Information in the Molecular Genetics and OMIM tables may differ from that elsewhere in the GeneReview: tables may contain more recent information. —ED.

Table A.

KMT2B-Related Dystonia: Genes and Databases

Data are compiled from the following standard references: gene from HGNC; chromosome locus from OMIM; protein from UniProt. For a description of databases (Locus Specific, HGMD, ClinVar) to which links are provided, click here.

Table B.

OMIM Entries for KMT2B-Related Dystonia (View All in OMIM)


Molecular Pathogenesis

KMT2B encodes a ubiquitously expressed lysine-specific histone methyl-transferase. Histone methylation represents a post-translational epigenetic mechanism to either repress or activate gene transcription in a residue-specific manner [Shi & Whetstine 2007, Shilatifard 2008]. KMT2B is a member of the SET/MLL protein family that is specifically involved in histone 3 lysine 4 (H3K4) methylation.

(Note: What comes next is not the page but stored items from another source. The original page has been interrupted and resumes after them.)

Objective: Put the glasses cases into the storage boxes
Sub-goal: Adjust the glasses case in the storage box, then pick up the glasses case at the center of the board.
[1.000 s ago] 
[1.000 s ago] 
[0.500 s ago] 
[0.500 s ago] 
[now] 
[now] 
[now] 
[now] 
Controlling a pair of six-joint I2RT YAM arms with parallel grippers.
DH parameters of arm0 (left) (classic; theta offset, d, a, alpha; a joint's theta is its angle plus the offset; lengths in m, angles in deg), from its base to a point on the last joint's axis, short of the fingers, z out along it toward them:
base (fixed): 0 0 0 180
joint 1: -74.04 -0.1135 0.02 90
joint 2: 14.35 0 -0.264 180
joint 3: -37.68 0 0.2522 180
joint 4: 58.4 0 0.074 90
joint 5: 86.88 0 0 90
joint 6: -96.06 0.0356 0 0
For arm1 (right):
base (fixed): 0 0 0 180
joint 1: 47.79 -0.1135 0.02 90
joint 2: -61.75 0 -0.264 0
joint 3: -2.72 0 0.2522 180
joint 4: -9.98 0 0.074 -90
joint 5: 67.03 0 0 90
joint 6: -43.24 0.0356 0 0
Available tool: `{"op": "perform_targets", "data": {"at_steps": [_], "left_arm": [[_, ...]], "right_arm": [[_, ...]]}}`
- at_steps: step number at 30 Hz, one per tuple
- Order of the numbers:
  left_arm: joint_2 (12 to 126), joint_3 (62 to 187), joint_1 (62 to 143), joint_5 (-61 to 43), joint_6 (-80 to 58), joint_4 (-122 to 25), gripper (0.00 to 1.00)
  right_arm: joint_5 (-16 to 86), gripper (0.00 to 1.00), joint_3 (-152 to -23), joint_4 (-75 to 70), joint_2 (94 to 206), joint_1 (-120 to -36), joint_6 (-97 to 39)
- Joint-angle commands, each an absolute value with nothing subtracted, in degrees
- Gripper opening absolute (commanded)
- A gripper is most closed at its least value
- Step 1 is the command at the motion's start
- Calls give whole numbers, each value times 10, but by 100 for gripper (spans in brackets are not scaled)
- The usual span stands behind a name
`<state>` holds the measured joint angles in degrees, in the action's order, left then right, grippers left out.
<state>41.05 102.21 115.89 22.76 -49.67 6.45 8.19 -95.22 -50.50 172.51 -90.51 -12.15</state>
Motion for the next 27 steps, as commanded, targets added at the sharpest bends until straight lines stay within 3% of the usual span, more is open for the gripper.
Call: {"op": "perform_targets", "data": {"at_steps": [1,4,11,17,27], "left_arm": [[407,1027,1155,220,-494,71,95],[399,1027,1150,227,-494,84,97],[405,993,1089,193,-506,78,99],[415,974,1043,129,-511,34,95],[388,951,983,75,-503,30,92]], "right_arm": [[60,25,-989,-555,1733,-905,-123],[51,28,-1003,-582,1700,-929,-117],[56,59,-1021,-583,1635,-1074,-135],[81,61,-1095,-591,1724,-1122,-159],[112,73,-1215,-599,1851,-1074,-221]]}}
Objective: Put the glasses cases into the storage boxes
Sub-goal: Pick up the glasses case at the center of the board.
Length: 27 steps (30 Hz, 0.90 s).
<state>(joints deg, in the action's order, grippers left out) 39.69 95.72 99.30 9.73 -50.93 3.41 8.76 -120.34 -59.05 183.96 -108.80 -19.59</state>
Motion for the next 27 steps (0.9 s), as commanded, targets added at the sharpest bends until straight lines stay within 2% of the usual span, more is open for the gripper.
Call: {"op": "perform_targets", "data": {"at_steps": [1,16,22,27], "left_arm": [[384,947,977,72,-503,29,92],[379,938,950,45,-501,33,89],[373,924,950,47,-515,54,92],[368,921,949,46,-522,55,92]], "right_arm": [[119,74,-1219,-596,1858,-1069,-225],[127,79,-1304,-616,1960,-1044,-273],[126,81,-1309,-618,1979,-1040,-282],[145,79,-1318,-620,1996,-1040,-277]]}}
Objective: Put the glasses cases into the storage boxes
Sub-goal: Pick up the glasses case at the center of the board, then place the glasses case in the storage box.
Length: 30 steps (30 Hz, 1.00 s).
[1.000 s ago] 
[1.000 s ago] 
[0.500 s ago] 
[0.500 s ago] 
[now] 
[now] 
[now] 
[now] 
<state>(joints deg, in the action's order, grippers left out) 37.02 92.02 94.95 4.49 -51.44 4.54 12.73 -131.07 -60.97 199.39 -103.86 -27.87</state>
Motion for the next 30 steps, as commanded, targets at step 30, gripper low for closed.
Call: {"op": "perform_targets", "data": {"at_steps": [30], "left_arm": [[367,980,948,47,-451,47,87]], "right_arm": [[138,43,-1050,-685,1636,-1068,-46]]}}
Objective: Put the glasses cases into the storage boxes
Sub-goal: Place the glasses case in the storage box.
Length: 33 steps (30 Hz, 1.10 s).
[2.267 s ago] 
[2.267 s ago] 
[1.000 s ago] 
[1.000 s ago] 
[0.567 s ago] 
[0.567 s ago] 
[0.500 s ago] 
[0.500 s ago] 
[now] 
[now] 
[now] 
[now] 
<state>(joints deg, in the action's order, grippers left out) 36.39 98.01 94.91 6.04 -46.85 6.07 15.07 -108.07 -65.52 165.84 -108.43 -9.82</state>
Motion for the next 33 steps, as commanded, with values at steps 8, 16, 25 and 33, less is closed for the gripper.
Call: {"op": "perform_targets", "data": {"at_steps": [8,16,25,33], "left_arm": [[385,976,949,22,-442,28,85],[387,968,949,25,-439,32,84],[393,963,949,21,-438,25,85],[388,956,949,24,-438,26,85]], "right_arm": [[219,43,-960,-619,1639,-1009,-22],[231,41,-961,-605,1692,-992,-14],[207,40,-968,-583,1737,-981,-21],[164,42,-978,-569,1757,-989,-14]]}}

H3K4 is enriched at promoter, enhancer, and other regulatory sequences and associated with active transcription [Barski et al 2007, Zhou et al 2011]. Besides gene activation, H3K4 is also thought to be essential for transcriptional stability and enhanced transcriptional consistency [Muramoto et al 2010, Benayoun et al 2014].

The exact pathogenic mechanisms in DYT-KMT2B still remain to be fully elucidated. Given that dysregulated H3K4 methylation has an effect on the transcriptional activation and stability of a variety of genes, it is likely that additional genes or other genetic mechanisms contribute to DYT-KMT2B.

Several patients harbor small deletions on chromosome 19q.13.12, a region that encompasses KMT2B. It is possible that other genes within these genomic deletions could additionally contribute to the affected individual's phenotype.

Gene structure. The protein coding transcript NM_014727.2 encompasses 37 exons.

Pathogenic variants. KMT2B variants have been identified in 39 individuals with early-onset complex dystonia [Zech et al 2016, Meyer et al 2017]. In addition to frameshift, nonsense, splice site, and missense variants, small overlapping interstitial deletions of chromosome 19q13.12 have also been detected. For the ten individuals with reported small deletions, the smallest region of overlap spanned from 36,191,000 bp to 36,229,548 bp, encompassing two genes, ZBTB32 and KMT2B (MLL4). Given that a number of loss-of-function pathogenic variants are reported in DYT-KMT2B, it is likely that pathogenic variants result in KMT2B haploinsufficiency.

Novel missense variants have been reported recently in another four unrelated individuals [Zech et al 2017a, Zech et al 2017b]:

  • Two variants are of uncertain significance because of unknown parental inheritance.
  • Two variants showed strong conservation and were predicted to be likely protein damaging [Zech et al 2017a]:
    • p.Ala1541Val was transmitted to two unaffected adult offspring.
    • p.Arg1779Gln was present in an individual in the ExAC population database.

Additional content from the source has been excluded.